If large amounts of dirty data are actually valuable, how do you go about collecting it? Who’s in the best position to amass huge piles?
One strategy is to scavenge publicly visible data. Go screen-scrape whatever you can from web sites. That’s Google’s approach, along with one camp of the Semantic Web tribe.
Another approach is to give something away in exchange for that data. Position yourself as a connector or hub. Brokers always have great visibility. The IM servers, the Twitter crowd, and the social networks in general sit in the middle of great networks of people. LinkedIn is pursuing this approach, as are Twitter+Summize, and BlogLines. Facebook has already made multiple, highly creepy, attempts to capitalize on their "man-in-the-middle" status. Meebo is in a good spot, and trying to leverage it further. Metcalfe’s Law will make it hard to break into this space, but once you do, your visibility is a great natural advantage.
Aggregators get to see what people are interested in. FriendFeed is sitting on a torrential flow of dirty data. ("Sewage", perhaps?) FeedBurner sees the value in their dirty data.

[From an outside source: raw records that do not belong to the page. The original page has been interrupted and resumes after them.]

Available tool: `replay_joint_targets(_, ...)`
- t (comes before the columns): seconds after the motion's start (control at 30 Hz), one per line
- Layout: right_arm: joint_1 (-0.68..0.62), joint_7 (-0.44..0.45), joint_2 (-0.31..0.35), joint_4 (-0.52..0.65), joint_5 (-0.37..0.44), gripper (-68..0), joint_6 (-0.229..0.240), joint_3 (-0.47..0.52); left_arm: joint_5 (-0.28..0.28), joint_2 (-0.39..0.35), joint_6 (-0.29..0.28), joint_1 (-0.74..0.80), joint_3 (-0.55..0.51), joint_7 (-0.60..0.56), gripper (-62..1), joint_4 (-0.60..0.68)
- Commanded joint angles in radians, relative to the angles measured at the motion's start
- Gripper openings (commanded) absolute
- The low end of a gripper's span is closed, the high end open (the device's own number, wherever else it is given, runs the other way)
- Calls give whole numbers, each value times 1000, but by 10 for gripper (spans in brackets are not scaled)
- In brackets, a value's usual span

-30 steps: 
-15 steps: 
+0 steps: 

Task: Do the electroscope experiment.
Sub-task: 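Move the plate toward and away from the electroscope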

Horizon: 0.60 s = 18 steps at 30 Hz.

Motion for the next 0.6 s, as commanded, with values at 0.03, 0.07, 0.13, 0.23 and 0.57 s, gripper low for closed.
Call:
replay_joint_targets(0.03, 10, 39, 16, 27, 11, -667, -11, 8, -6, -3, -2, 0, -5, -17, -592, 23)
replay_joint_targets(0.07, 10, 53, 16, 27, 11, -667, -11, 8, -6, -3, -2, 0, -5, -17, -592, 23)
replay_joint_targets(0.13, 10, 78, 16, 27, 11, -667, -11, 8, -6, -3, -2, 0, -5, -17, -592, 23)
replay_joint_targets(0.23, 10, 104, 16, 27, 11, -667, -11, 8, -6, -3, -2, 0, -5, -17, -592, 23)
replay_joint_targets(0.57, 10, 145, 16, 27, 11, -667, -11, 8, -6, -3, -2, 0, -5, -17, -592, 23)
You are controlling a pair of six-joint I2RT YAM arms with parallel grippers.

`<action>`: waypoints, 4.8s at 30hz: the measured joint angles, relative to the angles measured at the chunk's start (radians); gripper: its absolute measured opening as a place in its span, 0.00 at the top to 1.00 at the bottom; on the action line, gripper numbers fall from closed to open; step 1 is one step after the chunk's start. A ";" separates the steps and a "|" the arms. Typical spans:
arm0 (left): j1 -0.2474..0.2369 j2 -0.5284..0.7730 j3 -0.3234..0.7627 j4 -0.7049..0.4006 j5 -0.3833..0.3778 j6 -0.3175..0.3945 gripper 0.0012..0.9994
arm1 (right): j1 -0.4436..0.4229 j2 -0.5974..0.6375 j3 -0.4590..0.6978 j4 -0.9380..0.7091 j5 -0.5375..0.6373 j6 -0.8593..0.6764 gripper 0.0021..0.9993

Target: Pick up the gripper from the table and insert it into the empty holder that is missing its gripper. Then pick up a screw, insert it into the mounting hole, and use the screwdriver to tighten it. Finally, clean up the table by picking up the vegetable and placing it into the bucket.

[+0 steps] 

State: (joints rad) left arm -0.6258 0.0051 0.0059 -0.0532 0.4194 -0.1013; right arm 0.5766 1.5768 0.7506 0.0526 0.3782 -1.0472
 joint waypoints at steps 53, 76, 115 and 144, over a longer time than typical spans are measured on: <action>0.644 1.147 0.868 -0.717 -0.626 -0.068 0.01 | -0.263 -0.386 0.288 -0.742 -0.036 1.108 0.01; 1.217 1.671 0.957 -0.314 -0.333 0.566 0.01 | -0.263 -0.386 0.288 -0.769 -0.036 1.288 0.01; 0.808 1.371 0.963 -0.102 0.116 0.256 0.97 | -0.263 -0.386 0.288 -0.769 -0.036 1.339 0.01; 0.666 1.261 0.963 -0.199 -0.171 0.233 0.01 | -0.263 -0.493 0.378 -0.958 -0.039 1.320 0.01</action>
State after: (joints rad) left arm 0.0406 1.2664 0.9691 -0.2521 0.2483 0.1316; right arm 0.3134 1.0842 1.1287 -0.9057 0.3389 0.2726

Anyone at the endpoint of traffic should be able to get good insight into their own world. While the aggregators and hubs get global visibility, the endpoints are naturally more limited. Still, that shouldn’t stop them from making the most of the dirt flowing their way. Amazon has done well here.
Sun is making a run at this kind of visibility with Project Hydrazine, but I’m skeptical. They aren’t naturally in a position to collect it, and off-to-the-side instrumentation is never as powerful. Although, companies like Omniture have made a market out of off-to-the-side instrumentation, so there’s a possibility there.
Carriers like Verizon, Qwest, and AT&T are in a natural position to take advantage of the traffic crossing their networks, but as parties in a regulated industry, they are mostly prohibited from looking at the traffic crossing their networks.
So, if you’re a carrier or a transport network, you’re well positioned to amass tons of dirty data. If you are a hub or broker, then you’ve already got it. Otherwise, consider giving away a service to bring people in. Instead of supporting it with ad revenue, support it by gleaning valuable insight.
Just remember that a little bit of dirty data is a pain in the ass, but mountains of it are pure gold.